Task instructions
From the listing below, reproduce word for word the part that opens with the line containing "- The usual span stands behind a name" and closes with the line containing "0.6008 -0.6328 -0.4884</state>"; reproduce nothing else.

================================

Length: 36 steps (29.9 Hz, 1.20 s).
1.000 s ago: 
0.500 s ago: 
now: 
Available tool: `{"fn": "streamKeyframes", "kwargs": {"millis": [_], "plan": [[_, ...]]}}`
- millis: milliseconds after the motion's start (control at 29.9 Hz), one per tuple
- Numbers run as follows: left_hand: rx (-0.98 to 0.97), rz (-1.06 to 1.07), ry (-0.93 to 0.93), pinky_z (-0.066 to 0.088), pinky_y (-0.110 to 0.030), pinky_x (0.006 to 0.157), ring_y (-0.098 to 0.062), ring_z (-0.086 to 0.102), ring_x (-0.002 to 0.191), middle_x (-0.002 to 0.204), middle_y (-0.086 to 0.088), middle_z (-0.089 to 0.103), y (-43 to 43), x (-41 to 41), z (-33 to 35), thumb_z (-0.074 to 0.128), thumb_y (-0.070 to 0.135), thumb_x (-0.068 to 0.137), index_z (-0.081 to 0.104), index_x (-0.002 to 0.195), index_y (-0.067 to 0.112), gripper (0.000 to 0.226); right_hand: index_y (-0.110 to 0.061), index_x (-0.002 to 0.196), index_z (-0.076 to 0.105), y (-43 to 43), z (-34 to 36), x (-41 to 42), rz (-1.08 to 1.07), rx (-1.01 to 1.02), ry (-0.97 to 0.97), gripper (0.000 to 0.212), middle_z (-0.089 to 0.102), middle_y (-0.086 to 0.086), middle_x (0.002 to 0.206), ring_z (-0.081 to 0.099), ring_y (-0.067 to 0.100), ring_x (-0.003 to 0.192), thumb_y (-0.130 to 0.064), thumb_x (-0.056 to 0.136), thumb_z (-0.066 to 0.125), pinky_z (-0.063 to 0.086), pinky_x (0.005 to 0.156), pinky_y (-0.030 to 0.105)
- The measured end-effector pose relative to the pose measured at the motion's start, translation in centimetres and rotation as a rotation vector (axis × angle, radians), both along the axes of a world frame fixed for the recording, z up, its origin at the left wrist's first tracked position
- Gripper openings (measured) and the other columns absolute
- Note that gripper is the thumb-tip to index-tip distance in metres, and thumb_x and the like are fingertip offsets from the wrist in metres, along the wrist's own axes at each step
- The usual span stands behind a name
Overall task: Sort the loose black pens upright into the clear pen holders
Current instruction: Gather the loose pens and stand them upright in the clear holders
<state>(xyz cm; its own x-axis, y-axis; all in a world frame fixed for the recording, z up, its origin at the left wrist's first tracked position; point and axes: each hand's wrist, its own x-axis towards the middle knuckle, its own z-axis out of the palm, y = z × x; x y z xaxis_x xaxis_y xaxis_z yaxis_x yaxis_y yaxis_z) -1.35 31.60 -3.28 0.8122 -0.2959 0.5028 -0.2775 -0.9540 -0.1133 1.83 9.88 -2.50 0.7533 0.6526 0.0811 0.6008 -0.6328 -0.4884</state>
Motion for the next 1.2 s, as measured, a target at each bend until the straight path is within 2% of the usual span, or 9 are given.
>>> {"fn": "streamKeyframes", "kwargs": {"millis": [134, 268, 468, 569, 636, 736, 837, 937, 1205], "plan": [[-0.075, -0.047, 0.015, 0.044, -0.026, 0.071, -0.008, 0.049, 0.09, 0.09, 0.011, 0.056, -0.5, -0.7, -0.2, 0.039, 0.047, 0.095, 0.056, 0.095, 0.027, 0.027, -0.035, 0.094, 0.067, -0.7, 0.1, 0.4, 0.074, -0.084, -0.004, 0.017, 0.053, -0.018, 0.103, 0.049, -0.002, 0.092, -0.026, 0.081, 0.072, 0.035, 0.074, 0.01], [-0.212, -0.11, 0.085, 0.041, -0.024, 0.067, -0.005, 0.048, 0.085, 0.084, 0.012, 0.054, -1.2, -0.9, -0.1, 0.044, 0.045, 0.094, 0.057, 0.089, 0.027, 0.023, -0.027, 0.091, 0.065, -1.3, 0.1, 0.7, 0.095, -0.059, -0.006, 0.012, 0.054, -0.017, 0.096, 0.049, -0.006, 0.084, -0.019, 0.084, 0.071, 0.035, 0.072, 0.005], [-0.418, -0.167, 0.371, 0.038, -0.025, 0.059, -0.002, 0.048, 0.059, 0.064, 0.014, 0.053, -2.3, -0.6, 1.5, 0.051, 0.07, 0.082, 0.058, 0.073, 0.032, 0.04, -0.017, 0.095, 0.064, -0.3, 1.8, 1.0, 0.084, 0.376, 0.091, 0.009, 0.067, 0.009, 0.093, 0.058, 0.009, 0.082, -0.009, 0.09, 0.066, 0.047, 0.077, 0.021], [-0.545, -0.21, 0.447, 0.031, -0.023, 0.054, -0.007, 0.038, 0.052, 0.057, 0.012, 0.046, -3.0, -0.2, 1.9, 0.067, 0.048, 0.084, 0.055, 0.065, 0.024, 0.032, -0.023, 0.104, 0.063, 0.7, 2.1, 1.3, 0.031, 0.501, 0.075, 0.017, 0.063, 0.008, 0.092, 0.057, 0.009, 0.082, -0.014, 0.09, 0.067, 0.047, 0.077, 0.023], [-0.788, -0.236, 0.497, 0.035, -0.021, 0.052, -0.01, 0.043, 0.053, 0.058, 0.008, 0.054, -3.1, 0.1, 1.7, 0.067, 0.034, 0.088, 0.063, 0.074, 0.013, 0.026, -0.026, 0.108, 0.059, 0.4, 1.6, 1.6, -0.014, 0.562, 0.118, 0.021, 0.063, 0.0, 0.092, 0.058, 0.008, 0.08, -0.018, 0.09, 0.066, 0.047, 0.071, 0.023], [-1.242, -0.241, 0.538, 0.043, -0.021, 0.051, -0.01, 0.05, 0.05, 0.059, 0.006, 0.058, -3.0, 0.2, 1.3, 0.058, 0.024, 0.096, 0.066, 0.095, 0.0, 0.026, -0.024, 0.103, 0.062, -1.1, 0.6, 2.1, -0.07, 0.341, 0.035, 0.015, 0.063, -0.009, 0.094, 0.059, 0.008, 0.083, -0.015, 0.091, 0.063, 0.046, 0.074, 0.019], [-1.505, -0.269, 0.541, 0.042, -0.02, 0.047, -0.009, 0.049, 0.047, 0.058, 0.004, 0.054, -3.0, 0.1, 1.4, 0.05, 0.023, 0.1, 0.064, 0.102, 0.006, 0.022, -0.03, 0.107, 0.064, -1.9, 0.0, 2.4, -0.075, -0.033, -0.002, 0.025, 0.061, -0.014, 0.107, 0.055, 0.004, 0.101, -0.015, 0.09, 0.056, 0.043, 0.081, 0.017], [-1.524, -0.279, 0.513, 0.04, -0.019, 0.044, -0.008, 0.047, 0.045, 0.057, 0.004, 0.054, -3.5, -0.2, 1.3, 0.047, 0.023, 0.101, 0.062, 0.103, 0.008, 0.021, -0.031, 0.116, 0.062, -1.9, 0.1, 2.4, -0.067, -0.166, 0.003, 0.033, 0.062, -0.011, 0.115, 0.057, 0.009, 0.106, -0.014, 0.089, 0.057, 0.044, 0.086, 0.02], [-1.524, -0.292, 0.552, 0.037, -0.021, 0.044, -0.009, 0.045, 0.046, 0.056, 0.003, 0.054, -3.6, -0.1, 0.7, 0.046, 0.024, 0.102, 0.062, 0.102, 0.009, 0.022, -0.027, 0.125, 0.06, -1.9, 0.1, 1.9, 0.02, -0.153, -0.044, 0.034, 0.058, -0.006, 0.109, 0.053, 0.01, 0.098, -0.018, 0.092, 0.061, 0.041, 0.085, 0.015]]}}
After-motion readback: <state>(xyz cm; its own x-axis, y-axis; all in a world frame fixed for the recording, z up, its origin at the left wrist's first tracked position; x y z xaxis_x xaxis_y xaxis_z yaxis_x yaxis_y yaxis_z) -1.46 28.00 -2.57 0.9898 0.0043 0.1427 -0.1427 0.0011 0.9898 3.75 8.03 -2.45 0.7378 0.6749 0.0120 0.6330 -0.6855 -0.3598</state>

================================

Task output
- The usual span stands behind a name
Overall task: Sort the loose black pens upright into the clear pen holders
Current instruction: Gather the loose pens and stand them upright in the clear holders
<state>(xyz cm; its own x-axis, y-axis; all in a world frame fixed for the recording, z up, its origin at the left wrist's first tracked position; point and axes: each hand's wrist, its own x-axis towards the middle knuckle, its own z-axis out of the palm, y = z × x; x y z xaxis_x xaxis_y xaxis_z yaxis_x yaxis_y yaxis_z) -1.35 31.60 -3.28 0.8122 -0.2959 0.5028 -0.2775 -0.9540 -0.1133 1.83 9.88 -2.50 0.7533 0.6526 0.0811 0.6008 -0.6328 -0.4884</state>

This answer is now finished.